Open FranckUltima opened 8 months ago
@FranckUltima thanks for raising this proposal. I think the pixel capacity is a better measurement, then max GPUs/sessions. Another thing we could consider is defining a "unit of work", like you have vCPU in cloud providers. I mention this, because with the Livepeer AI work in place, we may need to define some abstract unit of capacity.
I think it should be configurable by decoded and encoded pixels as OR rule because gpus have different chip number. If only maxencoded pixel flag is used it might be not saturated before decoded pixels capacity is reached and your gpu crashes. By the way decoded pixels might be also incorporated to the payment for work system.

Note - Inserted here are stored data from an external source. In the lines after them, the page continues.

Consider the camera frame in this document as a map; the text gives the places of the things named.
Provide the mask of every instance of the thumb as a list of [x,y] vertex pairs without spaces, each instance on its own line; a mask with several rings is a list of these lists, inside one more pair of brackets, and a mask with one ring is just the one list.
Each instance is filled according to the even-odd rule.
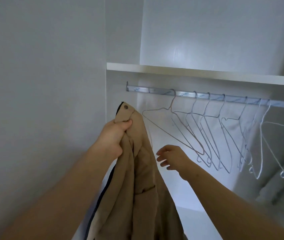
[[132,120],[119,122],[119,126],[123,131],[126,131],[128,128],[130,128],[132,125]]

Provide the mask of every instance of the right hand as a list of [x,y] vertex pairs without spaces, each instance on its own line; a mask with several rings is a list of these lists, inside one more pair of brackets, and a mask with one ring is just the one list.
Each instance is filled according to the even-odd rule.
[[183,175],[185,171],[193,163],[190,158],[184,153],[179,146],[166,145],[162,147],[157,153],[159,157],[156,161],[162,161],[160,166],[167,167],[167,170],[176,170],[181,178],[184,179]]

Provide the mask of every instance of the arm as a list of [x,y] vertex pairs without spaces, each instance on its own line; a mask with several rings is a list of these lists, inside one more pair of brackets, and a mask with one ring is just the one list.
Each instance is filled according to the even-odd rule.
[[177,170],[188,181],[224,240],[284,239],[284,228],[224,187],[192,162],[180,147],[166,145],[157,155],[157,161],[163,161],[162,167],[169,165],[168,170]]
[[109,166],[122,154],[119,143],[131,124],[132,121],[107,123],[85,155],[53,189],[19,216],[0,239],[71,239]]

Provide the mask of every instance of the left hand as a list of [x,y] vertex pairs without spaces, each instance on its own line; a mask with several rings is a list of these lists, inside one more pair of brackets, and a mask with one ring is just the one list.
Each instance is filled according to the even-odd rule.
[[120,141],[124,132],[130,128],[131,125],[132,120],[118,123],[114,123],[114,120],[112,120],[106,123],[95,142],[95,146],[99,150],[104,150],[112,161],[115,160],[123,152]]

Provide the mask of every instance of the jacket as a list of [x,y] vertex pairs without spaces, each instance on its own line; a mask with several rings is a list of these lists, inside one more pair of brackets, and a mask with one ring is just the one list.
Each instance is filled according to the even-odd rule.
[[129,119],[133,124],[120,142],[123,153],[98,199],[85,240],[186,239],[142,115],[123,102],[115,122]]

I think every O would really like to see an automated way to raise and lower maxSessions based on metrics available. With the new client, GPUs are crashing due to the limitation of the maxSessions flag.

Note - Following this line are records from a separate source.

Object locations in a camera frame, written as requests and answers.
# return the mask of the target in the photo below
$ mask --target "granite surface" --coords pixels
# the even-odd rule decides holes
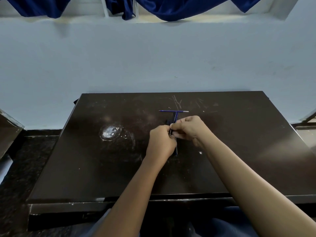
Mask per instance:
[[[57,139],[21,136],[8,150],[13,164],[0,185],[0,236],[70,236],[72,227],[13,234],[16,211],[30,195]]]

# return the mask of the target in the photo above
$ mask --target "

Currently, orchestrators must determine the encoding and decoding capabilities of their nodes themselves, based on the GPU type and a benchmark. However, it is extremely difficult to estimate how many streams an orchestrator can accept before going out of real time.

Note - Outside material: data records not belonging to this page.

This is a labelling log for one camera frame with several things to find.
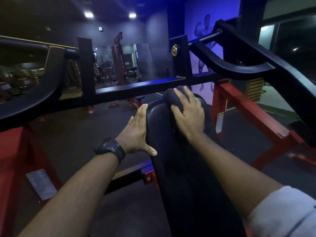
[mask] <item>purple wall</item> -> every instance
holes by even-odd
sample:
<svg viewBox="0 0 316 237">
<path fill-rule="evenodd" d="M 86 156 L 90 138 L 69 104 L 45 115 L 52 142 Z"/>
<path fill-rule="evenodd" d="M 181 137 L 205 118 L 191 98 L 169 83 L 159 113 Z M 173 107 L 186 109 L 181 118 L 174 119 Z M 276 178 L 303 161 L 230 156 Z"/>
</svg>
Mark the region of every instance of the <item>purple wall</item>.
<svg viewBox="0 0 316 237">
<path fill-rule="evenodd" d="M 194 29 L 198 22 L 201 25 L 199 30 L 205 29 L 204 18 L 207 14 L 210 15 L 210 27 L 212 29 L 215 22 L 219 19 L 230 19 L 238 16 L 240 0 L 188 0 L 185 4 L 185 34 L 188 39 L 195 39 Z M 212 51 L 219 57 L 223 58 L 223 49 L 216 44 Z M 192 72 L 198 73 L 198 58 L 190 54 Z M 203 72 L 208 71 L 207 67 L 203 67 Z M 211 91 L 212 83 L 205 83 L 204 86 L 196 85 L 192 87 L 194 93 L 201 95 L 205 101 L 211 105 L 213 101 L 213 92 Z"/>
</svg>

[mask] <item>black leather backrest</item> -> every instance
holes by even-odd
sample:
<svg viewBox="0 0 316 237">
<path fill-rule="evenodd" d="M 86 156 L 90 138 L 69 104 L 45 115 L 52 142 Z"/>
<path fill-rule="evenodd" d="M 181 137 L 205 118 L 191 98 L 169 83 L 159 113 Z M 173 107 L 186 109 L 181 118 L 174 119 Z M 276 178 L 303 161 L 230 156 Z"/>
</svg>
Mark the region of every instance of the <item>black leather backrest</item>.
<svg viewBox="0 0 316 237">
<path fill-rule="evenodd" d="M 219 144 L 209 108 L 200 100 L 205 113 L 204 132 Z M 246 236 L 241 217 L 201 156 L 178 130 L 164 99 L 148 105 L 146 141 L 158 152 L 151 160 L 172 236 Z"/>
</svg>

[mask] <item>wall mural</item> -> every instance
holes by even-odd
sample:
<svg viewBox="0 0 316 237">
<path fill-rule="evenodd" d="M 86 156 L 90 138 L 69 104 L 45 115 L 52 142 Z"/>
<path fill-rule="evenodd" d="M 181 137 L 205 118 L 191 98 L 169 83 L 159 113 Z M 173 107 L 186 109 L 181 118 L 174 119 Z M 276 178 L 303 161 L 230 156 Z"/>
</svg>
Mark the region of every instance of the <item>wall mural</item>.
<svg viewBox="0 0 316 237">
<path fill-rule="evenodd" d="M 227 20 L 238 16 L 240 0 L 188 0 L 185 4 L 185 34 L 189 41 L 213 30 L 219 19 Z M 216 55 L 223 58 L 223 48 L 216 42 L 206 44 Z M 190 52 L 192 72 L 211 71 L 201 60 Z M 207 104 L 212 105 L 214 83 L 202 83 L 192 86 L 193 93 L 199 94 Z"/>
</svg>

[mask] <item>floor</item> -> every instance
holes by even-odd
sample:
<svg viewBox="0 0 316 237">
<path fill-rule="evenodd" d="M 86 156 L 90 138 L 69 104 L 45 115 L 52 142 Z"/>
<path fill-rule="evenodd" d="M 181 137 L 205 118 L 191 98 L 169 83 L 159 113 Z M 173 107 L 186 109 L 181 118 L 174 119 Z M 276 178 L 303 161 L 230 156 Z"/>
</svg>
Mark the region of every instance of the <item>floor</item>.
<svg viewBox="0 0 316 237">
<path fill-rule="evenodd" d="M 162 98 L 146 95 L 143 103 Z M 119 107 L 107 103 L 95 106 L 89 114 L 86 108 L 62 111 L 49 115 L 45 122 L 34 122 L 42 147 L 48 154 L 61 181 L 65 183 L 76 171 L 93 158 L 93 147 L 101 139 L 117 136 L 135 115 L 136 109 L 127 101 Z M 293 119 L 271 114 L 281 124 Z M 246 163 L 251 163 L 272 143 L 238 110 L 225 113 L 223 145 Z M 149 160 L 145 153 L 128 155 L 118 171 Z M 316 198 L 316 171 L 286 155 L 264 167 L 263 172 L 282 184 L 296 187 Z M 36 195 L 25 185 L 22 189 L 14 229 L 16 236 L 40 210 Z M 106 195 L 98 208 L 90 230 L 91 237 L 104 236 L 171 236 L 166 214 L 155 185 L 142 181 Z"/>
</svg>

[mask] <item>white sleeve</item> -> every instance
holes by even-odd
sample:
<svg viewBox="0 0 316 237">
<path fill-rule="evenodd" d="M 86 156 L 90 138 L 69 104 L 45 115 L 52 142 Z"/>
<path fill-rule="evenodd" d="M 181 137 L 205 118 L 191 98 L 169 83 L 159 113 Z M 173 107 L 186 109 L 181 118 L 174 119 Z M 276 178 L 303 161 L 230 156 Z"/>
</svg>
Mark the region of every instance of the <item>white sleeve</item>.
<svg viewBox="0 0 316 237">
<path fill-rule="evenodd" d="M 255 207 L 248 221 L 251 237 L 316 237 L 316 201 L 285 186 Z"/>
</svg>

Indeed, should we estimate the number of streams based on a 4K to 1080p/720/480/360p profile (30 or 60 fps) or on a 1080p to 720p 480p or even a 720p to 480p profile? The number of streams acceptable by a GPU can then vary considerably, and underestimating it can lead to loss of real time and a decrease in the quality of service for customers.
Could we consider defining the limits of GPUs instead by the quantity of pixels processed? This way, if a new job exceeds the current capacity of the GPU, it would be rejected.
I believe it would be more accurate to estimate the number of pixels that a GPU can process (even if this can also vary depending on the codec, etc.) and this would allow us to make the best use of the orchestrators' capabilities without risking going out of real time and impacting the quality of service for customers.